Cidade Pássaro (2020)

Por André Dick

Inicialmente criador de documentários, como A vida privada dos hipopótamos, ao lado de Maíra Bühler, e um dos roteiristas de Pendular, de Júlia Murat, o cineasta Matias Mariani estreia em longa de ficção com Cidade Pássaro, lançado no início deste ano no Festival de Berlim. É interessante este ponto de partida para uma obra que se constrói a partir do olhar estrangeiro.
O filme mostra dois irmãos, Amadi e Ikenna, brincando num quarto da casa onde moram em Nsukka, na Nigéria, em 1988. Há um corte abrupto e estamos na São Paulo contemporânea, onde Amadi (OC Ukeje) está em busca do irmão (Chukwudi Iwuji), que veio para o Brasil trabalhar como professor numa universidade. Amadi para numa comunidade Igbo de imigrantes vindos exatamente da Nigéria, a fim de tentar descobrir o paradeiro do familiar. Parece haver uma série de pistas, desde anotações matemáticas até dados num computador, para que possa haver um possível encontro entre os dois. Na tentativa de descobrir o paradeiro de Ikenna, Amadi percorre longas escadarias, escadas rolantes, prédios. É a própria cidade de São Paulo que se põe em movimento mesmo na palavra pássaro, com a aliteração que permite entender que tudo guarda um subtexto. A proporção de tela 4:3 faz com que os personagens pareçam apertados ou deslocados, criando uma sensação de estranhamento ao fundo, e é justamente quando eles parecem se encontrar que as paisagens vão se tornando mais amplas.

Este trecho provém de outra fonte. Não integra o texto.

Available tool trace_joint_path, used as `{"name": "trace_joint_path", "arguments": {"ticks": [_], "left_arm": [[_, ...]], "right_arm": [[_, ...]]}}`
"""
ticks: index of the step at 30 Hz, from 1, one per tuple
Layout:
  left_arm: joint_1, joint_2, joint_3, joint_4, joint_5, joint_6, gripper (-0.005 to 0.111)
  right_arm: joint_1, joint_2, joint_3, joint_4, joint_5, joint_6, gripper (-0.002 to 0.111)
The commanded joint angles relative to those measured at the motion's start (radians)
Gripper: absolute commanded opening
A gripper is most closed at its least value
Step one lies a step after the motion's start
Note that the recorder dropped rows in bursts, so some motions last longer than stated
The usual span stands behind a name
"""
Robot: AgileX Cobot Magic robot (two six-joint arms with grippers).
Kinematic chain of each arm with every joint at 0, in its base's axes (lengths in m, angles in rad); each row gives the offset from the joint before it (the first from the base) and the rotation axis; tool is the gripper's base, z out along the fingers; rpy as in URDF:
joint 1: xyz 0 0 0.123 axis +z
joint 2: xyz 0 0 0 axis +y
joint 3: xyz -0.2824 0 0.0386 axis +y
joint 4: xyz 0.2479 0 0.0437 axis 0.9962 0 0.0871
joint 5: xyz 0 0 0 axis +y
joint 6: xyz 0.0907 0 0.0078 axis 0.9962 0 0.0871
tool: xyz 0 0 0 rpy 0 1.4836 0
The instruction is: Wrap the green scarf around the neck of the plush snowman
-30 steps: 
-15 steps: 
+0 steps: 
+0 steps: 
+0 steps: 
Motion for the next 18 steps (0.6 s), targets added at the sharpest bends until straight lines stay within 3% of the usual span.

Essa procura atinge uma faceta mais hermética quando Amadi conhece um professor de origem húngara (Paolo André) que fala das pesquisas de Ikenna em relação a corridas de cavalos. Cidade Pássaro se move estranhamente entre uma busca humana e familiar e um universo onde a matemática parece preponderar, acompanhada pelo universo da música.
A estética do filme – com a fotografia excelente de Leo Bittencourt, que havia mostrado o talento para ambientação e lugares isolados em Fala comigo – conversa com seu conteúdo. A empreitada em busca do irmão dá espaço a lugares underground, a sacadas de prédios, a jóqueis, e a um São Paulo tremendamente urbana e solitária. No entanto, não há caos, pelo menos na forma como o conteúdo é apresentado. Tudo é extremamente simétrico, passado, e mesmo lento, principalmente nos diálogos entre os personagens. Esses se aproximam e se afastam pela linguagem – grande parte das falas é em inglês. No caso do professor húngaro, seu pai só consegue falar na língua original. É um significado desse afastamento e aproximação sob um olhar sensível.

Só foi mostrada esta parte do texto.